New Report Says PCI Not a Great Deterrent but Better Than the Rest
"The compromise of sensitive information increased dramatically in 2008, and it's past time to be vigilant about enterprise security," said Dr. Peter Tippett, vice president of research and intelligence for Verizon Business Security Solutions.
"This report should serve as another wake-up call that good security and a proactive approach are paramount to running a business in this day and age, particularly since the economic crisis is likely to trigger a further increase in criminal activity," Tippett added.
Verizon Business produced the "2009 Data Breach Investigations Report," the second of its type so far. The report found that the financial sector accounted for 93% of all such records compromised in 2008, and a "staggering" 90% of these records involved groups identified as engaged in organized crime.
Similar to the first study's findings, the study found that sophisticated attacks account for only 17% of breaches. However, these relatively few cases accounted for 95% of the total records breached-proving that motivated hackers know where and what to target.
Verizon Business investigative experts found that nearly nine out of 10 breaches were considered avoidable if security basics had been followed and most of the breaches investigated did not require difficult or expensive preventive controls. The 2009 report concluded that mistakes and oversight failures hindered security efforts more than a lack of resources at the time of the breach.
The report found that complying with the PCI data security standard remains essential for avoiding card security breaches. By itself PCI will not guarantee that a financial institution or retailer does not suffer a breach, the report said, but not using it will almost certainly bring trouble. Fully 81% of affected organizations subject to PCI had been found noncompliant prior to being breached, the study found.
Additionally, most data security breaches in 2008 arose from hacking (74%) and from business partner weaknesses (32%), and not from insiders (20%).

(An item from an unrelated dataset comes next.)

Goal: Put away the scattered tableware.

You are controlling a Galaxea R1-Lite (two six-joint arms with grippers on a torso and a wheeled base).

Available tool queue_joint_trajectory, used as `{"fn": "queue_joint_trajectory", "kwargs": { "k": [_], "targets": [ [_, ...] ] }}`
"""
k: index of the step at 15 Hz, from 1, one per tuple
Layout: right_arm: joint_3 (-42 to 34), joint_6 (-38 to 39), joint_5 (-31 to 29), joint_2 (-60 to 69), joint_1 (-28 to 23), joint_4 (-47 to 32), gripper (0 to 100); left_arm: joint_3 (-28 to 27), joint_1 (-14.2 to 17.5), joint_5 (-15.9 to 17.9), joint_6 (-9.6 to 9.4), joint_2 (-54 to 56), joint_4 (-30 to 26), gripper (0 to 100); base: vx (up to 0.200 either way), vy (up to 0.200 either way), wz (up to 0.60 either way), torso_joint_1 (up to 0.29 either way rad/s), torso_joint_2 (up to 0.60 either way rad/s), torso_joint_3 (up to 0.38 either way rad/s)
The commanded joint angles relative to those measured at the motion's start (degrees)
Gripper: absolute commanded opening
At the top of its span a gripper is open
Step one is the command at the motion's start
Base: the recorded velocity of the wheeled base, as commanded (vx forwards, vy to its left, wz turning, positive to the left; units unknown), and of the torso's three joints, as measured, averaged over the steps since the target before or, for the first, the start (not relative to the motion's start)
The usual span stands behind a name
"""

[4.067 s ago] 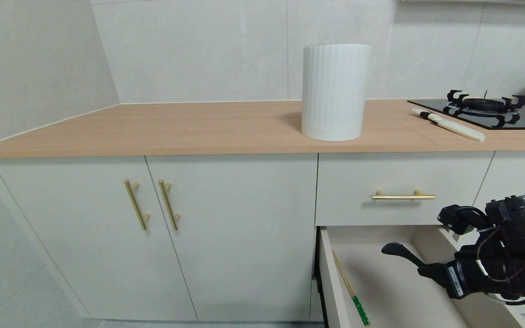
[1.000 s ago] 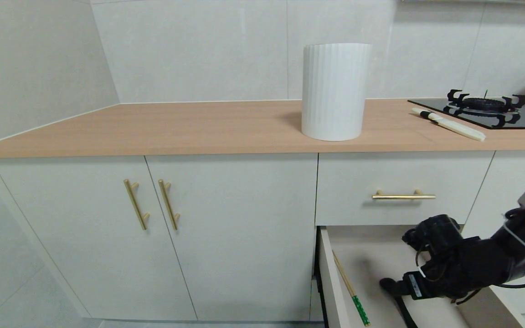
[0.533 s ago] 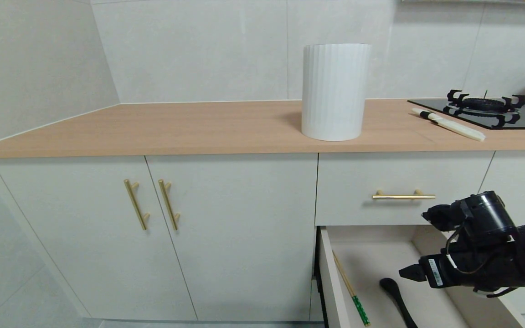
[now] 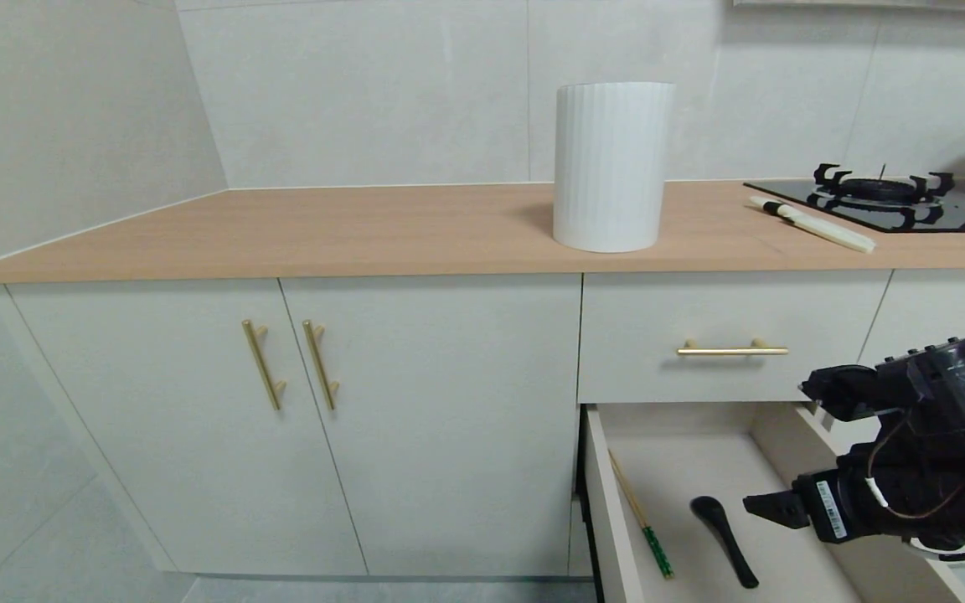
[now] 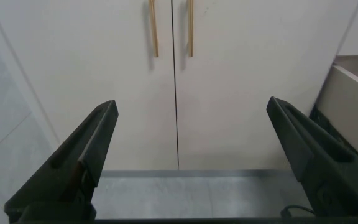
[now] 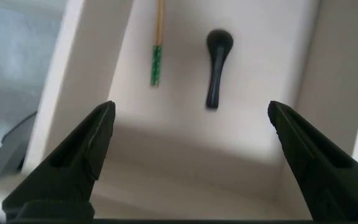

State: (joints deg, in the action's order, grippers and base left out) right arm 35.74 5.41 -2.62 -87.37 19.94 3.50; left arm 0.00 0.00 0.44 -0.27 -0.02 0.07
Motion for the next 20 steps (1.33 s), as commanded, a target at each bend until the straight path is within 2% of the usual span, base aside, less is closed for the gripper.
{"fn": "queue_joint_trajectory", "kwargs": {
  "k": [1,3,8,10,12,14,20],
  "targets": [
    [-0.3,-1.0,0.2,2.7,0.6,-0.9,100,0.0,0.0,0.0,0.0,0.0,0.0,100,-0.2,0.0,0.0,-0.002,0.0,0.002],
    [-2.5,-4.6,4.6,6.2,1.7,-1.9,100,0.0,0.0,0.0,0.0,0.0,0.0,100,-0.2,0.0,0.0,-0.005,0.0,0.002],
    [-7.7,-20.3,13.7,12.9,2.3,-10.3,100,0.0,0.0,0.0,0.0,0.0,0.0,100,0.0,0.0,0.0,0.0,0.0,0.0],
    [-8.6,-20.9,14.0,14.4,5.4,-13.0,100,0.0,0.0,0.0,0.0,0.0,0.0,100,0.0,0.0,0.0,0.0,0.0,0.0],
    [-8.7,-22.6,13.8,14.7,10.6,-19.4,100,0.0,0.0,0.0,0.0,0.0,0.0,100,0.0,0.0,0.0,0.0,0.0,0.0],
    [-8.9,-22.7,13.8,13.6,13.9,-21.2,100,0.0,0.0,0.0,0.0,0.0,0.0,100,0.0,0.0,0.0,0.0,0.0,0.0],
    [-8.8,-22.2,13.7,1.5,13.7,-18.4,100,0.0,0.0,0.0,0.0,0.0,0.0,100,0.0,0.0,0.0,0.0,0.0,0.0]
  ]
}}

The safest thing to do, the study found, was to audit your systems for security or otherwise have a trusted third party examine and test them. In 2008, 69% of cases were discovered by third parties and not by the breached organizations themselves.
The report noted that "the ability to detect a data breach when it occurs remains a huge stumbling block for most organizations. Whether the deficiency lies in technology or process, the result is the same. During the last five years, relatively few victims have discovered their own breaches."
The firm reported that 2008 saw a big shift to crimes where consumer personal identification numbers are stolen. These PIN-based attacks hit the consumer much harder than signature-based attacks in which a consumer's credit card is compromised, the report said. Investigators found that PIN fraud typically led to cash being withdrawn directly from the consumer's account, placing a greater burden on the consumer to prove that transactions are fraudulent.
The higher monetary value commanded by PIN data has spawned a cycle of innovation in attack methodologies. Criminals have re-engineered their processes and developed new tools, such as memory-scraping malware to steal this valuable commodity.
The geographic distribution of external data breach sources continue to show high activity in Eastern Europe, East Asia and North America. In fact, the 2009 report shows that these regions accounted for 82% of all external attacks.
Among investigators, Tippett pointed out, "Eastern Europe is known as a notorious haven for organized cybercrime outfits, which played a major role in breaches throughout 2008."
"We have a great deal of evidence that malicious activity from Eastern Europe is the work of organized crime," he said. However, " efforts with law enforcement led to arrests in at least 15 cases in 2008."